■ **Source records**

★ ★ ★ ★

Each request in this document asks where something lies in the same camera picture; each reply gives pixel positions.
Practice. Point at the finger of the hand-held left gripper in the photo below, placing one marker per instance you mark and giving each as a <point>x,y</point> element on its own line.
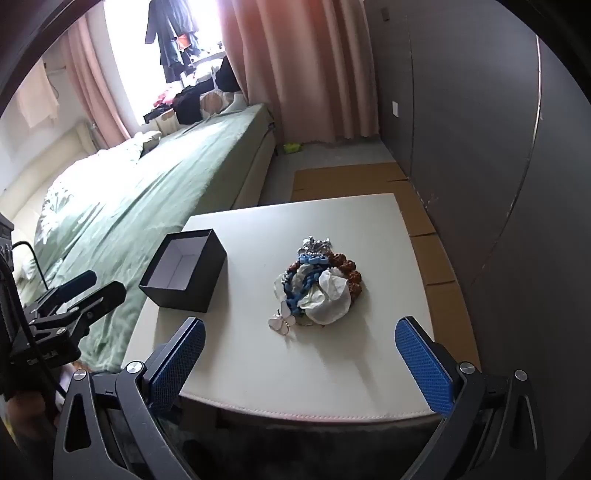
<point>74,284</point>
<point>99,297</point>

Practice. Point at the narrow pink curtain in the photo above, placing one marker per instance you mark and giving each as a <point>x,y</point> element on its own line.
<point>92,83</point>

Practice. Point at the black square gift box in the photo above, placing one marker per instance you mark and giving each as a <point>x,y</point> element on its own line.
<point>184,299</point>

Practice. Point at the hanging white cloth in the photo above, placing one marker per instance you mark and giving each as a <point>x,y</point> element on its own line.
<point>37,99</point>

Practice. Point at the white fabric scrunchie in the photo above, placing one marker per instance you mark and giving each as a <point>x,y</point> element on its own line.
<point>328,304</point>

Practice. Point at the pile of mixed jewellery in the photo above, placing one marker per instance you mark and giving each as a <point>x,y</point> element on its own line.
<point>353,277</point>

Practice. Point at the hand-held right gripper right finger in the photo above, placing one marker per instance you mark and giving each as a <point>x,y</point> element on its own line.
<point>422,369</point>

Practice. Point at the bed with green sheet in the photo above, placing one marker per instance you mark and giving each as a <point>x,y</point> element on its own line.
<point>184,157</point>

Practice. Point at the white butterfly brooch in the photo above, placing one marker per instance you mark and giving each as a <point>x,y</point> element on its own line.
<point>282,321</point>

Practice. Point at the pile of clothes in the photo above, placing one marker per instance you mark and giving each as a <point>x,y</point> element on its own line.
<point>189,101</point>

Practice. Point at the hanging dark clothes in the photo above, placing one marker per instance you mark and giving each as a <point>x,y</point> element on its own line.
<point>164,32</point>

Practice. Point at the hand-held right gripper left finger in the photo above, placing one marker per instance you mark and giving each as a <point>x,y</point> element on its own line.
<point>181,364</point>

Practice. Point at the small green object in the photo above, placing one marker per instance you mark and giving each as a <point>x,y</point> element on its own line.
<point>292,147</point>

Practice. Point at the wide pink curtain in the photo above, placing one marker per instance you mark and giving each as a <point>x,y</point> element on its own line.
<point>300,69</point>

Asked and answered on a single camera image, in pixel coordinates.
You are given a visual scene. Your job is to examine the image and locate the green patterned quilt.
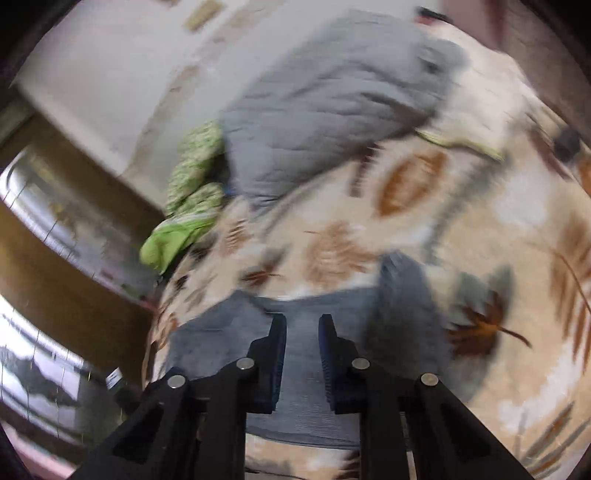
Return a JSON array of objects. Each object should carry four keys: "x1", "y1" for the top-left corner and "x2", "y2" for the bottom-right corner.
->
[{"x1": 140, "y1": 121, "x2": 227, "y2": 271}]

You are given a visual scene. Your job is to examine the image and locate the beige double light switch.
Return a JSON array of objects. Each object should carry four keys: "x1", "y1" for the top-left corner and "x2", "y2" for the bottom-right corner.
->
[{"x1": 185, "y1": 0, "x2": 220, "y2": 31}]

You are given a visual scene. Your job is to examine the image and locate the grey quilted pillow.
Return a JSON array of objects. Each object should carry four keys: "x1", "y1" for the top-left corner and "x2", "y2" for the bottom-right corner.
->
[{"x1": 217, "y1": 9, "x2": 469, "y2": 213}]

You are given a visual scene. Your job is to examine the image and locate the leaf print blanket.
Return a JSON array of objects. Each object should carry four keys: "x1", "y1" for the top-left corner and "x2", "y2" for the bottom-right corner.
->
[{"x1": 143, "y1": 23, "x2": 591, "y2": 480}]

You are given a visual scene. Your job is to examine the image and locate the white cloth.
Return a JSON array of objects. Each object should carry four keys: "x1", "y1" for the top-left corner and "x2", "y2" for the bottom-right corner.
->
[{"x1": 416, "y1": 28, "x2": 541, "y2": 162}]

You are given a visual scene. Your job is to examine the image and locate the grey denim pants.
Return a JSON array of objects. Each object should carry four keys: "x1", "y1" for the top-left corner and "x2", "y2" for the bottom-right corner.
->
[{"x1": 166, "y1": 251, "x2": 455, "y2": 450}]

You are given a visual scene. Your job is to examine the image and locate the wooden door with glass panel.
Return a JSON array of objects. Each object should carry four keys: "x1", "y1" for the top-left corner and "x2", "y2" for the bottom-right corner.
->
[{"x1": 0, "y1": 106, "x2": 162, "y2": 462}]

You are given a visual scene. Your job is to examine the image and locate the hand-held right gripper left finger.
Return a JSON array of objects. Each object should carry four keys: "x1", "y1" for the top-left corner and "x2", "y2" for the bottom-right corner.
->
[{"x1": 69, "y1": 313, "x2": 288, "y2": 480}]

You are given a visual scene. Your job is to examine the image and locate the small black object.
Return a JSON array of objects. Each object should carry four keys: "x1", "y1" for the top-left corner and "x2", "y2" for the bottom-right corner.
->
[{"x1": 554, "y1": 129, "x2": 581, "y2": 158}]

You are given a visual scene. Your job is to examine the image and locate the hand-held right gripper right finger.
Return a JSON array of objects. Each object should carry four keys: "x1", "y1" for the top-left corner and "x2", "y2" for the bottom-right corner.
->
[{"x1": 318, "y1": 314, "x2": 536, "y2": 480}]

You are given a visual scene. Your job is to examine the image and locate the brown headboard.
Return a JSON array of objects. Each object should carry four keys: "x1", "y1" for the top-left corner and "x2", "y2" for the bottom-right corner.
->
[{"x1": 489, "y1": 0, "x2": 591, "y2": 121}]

★ ★ ★ ★

If a record holds a picture, leave the picture out, but repeat every line exactly.

■ **Exercise output**
Each request in this document asks where something lies in the same camera picture; each reply gives pixel positions.
Practice. Point at the finger of the hand-held left gripper in the photo below, placing one marker per instance you mark and giving each as a <point>x,y</point> element on its own line.
<point>74,284</point>
<point>99,297</point>

Practice. Point at the narrow pink curtain in the photo above, placing one marker per instance you mark and giving each as a <point>x,y</point> element on its own line.
<point>92,83</point>

Practice. Point at the black square gift box in the photo above, placing one marker per instance you mark and giving each as a <point>x,y</point> element on its own line.
<point>184,299</point>

Practice. Point at the hanging white cloth in the photo above, placing one marker per instance you mark and giving each as a <point>x,y</point> element on its own line.
<point>37,99</point>

Practice. Point at the white fabric scrunchie in the photo above, placing one marker per instance you mark and giving each as a <point>x,y</point> element on its own line.
<point>328,304</point>

Practice. Point at the pile of mixed jewellery in the photo above, placing one marker per instance you mark and giving each as a <point>x,y</point> element on its own line.
<point>353,277</point>

Practice. Point at the hand-held right gripper right finger in the photo above, placing one marker per instance you mark and giving each as a <point>x,y</point> element on its own line.
<point>422,369</point>

Practice. Point at the bed with green sheet in the photo above, placing one marker per instance you mark and giving each as a <point>x,y</point> element on its own line.
<point>184,157</point>

Practice. Point at the white butterfly brooch in the photo above, placing one marker per instance you mark and giving each as a <point>x,y</point> element on its own line.
<point>282,321</point>

Practice. Point at the pile of clothes in the photo above, placing one marker per instance you mark and giving each as a <point>x,y</point> element on its own line.
<point>189,101</point>

Practice. Point at the hanging dark clothes in the photo above, placing one marker per instance you mark and giving each as a <point>x,y</point> element on its own line.
<point>164,32</point>

Practice. Point at the hand-held right gripper left finger in the photo above, placing one marker per instance you mark and giving each as a <point>x,y</point> element on its own line.
<point>181,364</point>

Practice. Point at the small green object in the photo above, placing one marker per instance you mark and giving each as a <point>x,y</point> element on its own line.
<point>292,147</point>

Practice. Point at the wide pink curtain in the photo above, placing one marker per instance you mark and giving each as a <point>x,y</point> element on its own line.
<point>300,69</point>

Asked and answered on a single camera image, in pixel coordinates.
You are given a visual scene. Your job is to examine the image and locate the green patterned quilt.
Return a JSON array of objects. Each object should carry four keys: "x1", "y1" for the top-left corner and "x2", "y2" for the bottom-right corner.
->
[{"x1": 140, "y1": 121, "x2": 227, "y2": 271}]

You are given a visual scene. Your job is to examine the image and locate the beige double light switch.
Return a JSON array of objects. Each object should carry four keys: "x1", "y1" for the top-left corner and "x2", "y2" for the bottom-right corner.
->
[{"x1": 185, "y1": 0, "x2": 220, "y2": 31}]

You are given a visual scene. Your job is to examine the image and locate the grey quilted pillow.
Return a JSON array of objects. Each object should carry four keys: "x1", "y1" for the top-left corner and "x2", "y2" for the bottom-right corner.
->
[{"x1": 217, "y1": 9, "x2": 469, "y2": 213}]

You are given a visual scene. Your job is to examine the image and locate the leaf print blanket.
Return a JSON array of objects. Each object should carry four keys: "x1", "y1" for the top-left corner and "x2", "y2" for the bottom-right corner.
->
[{"x1": 143, "y1": 23, "x2": 591, "y2": 480}]

You are given a visual scene. Your job is to examine the image and locate the white cloth.
Return a JSON array of objects. Each object should carry four keys: "x1", "y1" for the top-left corner and "x2", "y2" for the bottom-right corner.
->
[{"x1": 416, "y1": 28, "x2": 541, "y2": 162}]

You are given a visual scene. Your job is to examine the image and locate the grey denim pants.
Return a JSON array of objects. Each object should carry four keys: "x1", "y1" for the top-left corner and "x2", "y2" for the bottom-right corner.
->
[{"x1": 166, "y1": 251, "x2": 455, "y2": 450}]

You are given a visual scene. Your job is to examine the image and locate the wooden door with glass panel.
Return a JSON array of objects. Each object should carry four keys: "x1", "y1" for the top-left corner and "x2", "y2" for the bottom-right corner.
->
[{"x1": 0, "y1": 106, "x2": 162, "y2": 462}]

You are given a visual scene. Your job is to examine the image and locate the hand-held right gripper left finger.
Return a JSON array of objects. Each object should carry four keys: "x1", "y1" for the top-left corner and "x2", "y2" for the bottom-right corner.
->
[{"x1": 69, "y1": 313, "x2": 288, "y2": 480}]

You are given a visual scene. Your job is to examine the image and locate the small black object.
Return a JSON array of objects. Each object should carry four keys: "x1", "y1" for the top-left corner and "x2", "y2" for the bottom-right corner.
->
[{"x1": 554, "y1": 129, "x2": 581, "y2": 158}]

You are given a visual scene. Your job is to examine the image and locate the hand-held right gripper right finger.
Return a JSON array of objects. Each object should carry four keys: "x1", "y1" for the top-left corner and "x2", "y2" for the bottom-right corner.
->
[{"x1": 318, "y1": 314, "x2": 536, "y2": 480}]

You are given a visual scene. Your job is to examine the image and locate the brown headboard.
Return a JSON array of objects. Each object should carry four keys: "x1", "y1" for the top-left corner and "x2", "y2" for the bottom-right corner.
->
[{"x1": 489, "y1": 0, "x2": 591, "y2": 121}]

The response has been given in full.